Speaker: Seongshik Oh, Physics and Astronomy Department
Date & Time: April 22, 2008 - 12:10pm
Location: CCR 201

Atomically-controlled Oxide-Metamaterials

Seongshik Oh, Physics and Astronomy Department
12:10 PM, CCR 201

Atomic-scale or nano-scale heterostructure engineering in IV, III-V and II-VI semiconductors, and elemental metals has led to many discoveries and developments such as fractional quantum Hall effect, semiconductor lasers, giant magnetoresistance and magnetic tunnel junctions. The key player behind this success is the Molecular Beam Epitaxy (MBE) technique, with which one can grow arbitrary heterostructures of atomic-precision. One of the main efforts in our group is to extend the realm of this proven technology to a newly-emerging and lessexplored material system, the complex oxides.
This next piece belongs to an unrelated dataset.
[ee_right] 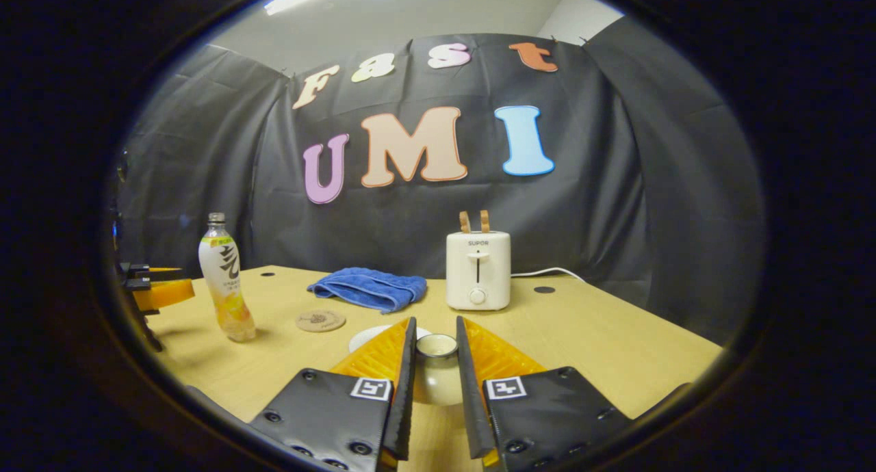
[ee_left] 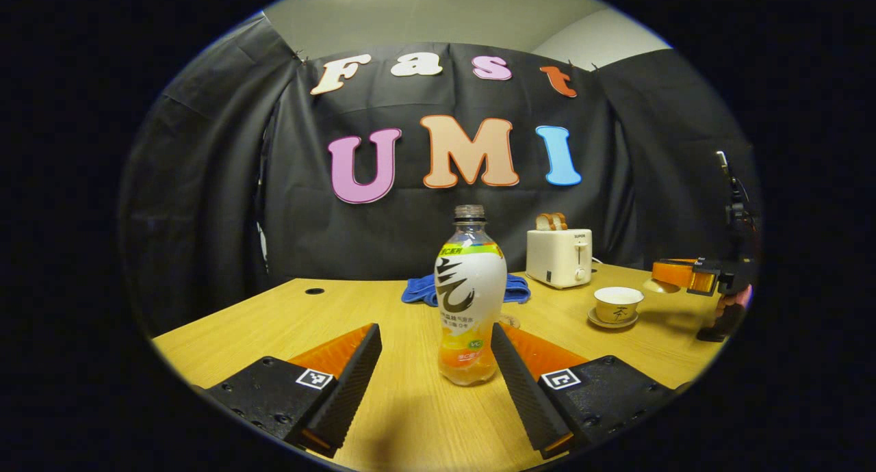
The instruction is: Open the teacup lid with one hand, grasp the water bottle and pour water into the teacup with the other hand; after pouring, place the water bottle on the coaster and then close the teacup lid.
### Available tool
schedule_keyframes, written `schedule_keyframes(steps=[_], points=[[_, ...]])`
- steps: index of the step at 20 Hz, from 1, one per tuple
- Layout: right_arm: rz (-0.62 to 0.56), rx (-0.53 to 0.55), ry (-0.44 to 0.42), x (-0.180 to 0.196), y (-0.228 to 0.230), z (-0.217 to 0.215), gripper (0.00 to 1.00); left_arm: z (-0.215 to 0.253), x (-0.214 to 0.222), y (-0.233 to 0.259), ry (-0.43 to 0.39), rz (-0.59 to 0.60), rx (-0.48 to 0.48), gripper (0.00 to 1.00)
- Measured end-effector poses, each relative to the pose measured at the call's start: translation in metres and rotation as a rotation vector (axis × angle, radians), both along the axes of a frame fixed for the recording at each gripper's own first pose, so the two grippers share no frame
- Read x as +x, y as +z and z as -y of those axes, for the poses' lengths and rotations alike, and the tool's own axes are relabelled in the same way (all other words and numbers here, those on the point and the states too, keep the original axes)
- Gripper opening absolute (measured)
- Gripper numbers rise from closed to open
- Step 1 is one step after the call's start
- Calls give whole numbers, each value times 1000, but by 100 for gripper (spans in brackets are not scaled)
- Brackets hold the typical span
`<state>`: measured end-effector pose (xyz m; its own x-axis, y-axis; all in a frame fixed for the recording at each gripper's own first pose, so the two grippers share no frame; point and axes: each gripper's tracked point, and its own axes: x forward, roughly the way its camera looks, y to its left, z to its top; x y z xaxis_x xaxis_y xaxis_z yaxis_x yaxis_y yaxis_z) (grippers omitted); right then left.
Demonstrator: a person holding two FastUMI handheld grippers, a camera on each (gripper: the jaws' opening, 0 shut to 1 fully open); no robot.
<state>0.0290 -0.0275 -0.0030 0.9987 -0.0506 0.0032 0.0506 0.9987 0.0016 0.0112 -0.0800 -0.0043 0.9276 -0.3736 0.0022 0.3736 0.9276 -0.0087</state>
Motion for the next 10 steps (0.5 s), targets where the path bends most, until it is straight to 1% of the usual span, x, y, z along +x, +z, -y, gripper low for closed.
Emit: schedule_keyframes(steps=[1, 5, 10], points=[[0, -1, -7, -1, 0, 4, 36, 5, 3, -1, -14, -10, 1, 94], [0, -1, -21, -4, 0, 11, 35, 24, 18, -9, -53, -60, 27, 93], [0, 0, -31, -4, 1, 18, 36, 32, 41, -16, -25, -110, 36, 92]])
Complex oxides exhibit much more copious electronic properties than do the conventional semiconductors and the elemental metals, such as semiconducting, high Tc superconducting, colossal magnetoresistive, (half- )metallic, (anti- )ferromagnetic, ferro(para, piezo, pyro)electric, and multiferroic behaviors. Furthermore, researchers have already demonstrated that when two complex-oxide systems are interfaced with each other, multifunctional, or sometimes completely new, properties tend to emerge. This suggests that if we apply the atomic-scale heterostructure engineering scheme to this complex oxide material system, we may discover many more novel properties and applications.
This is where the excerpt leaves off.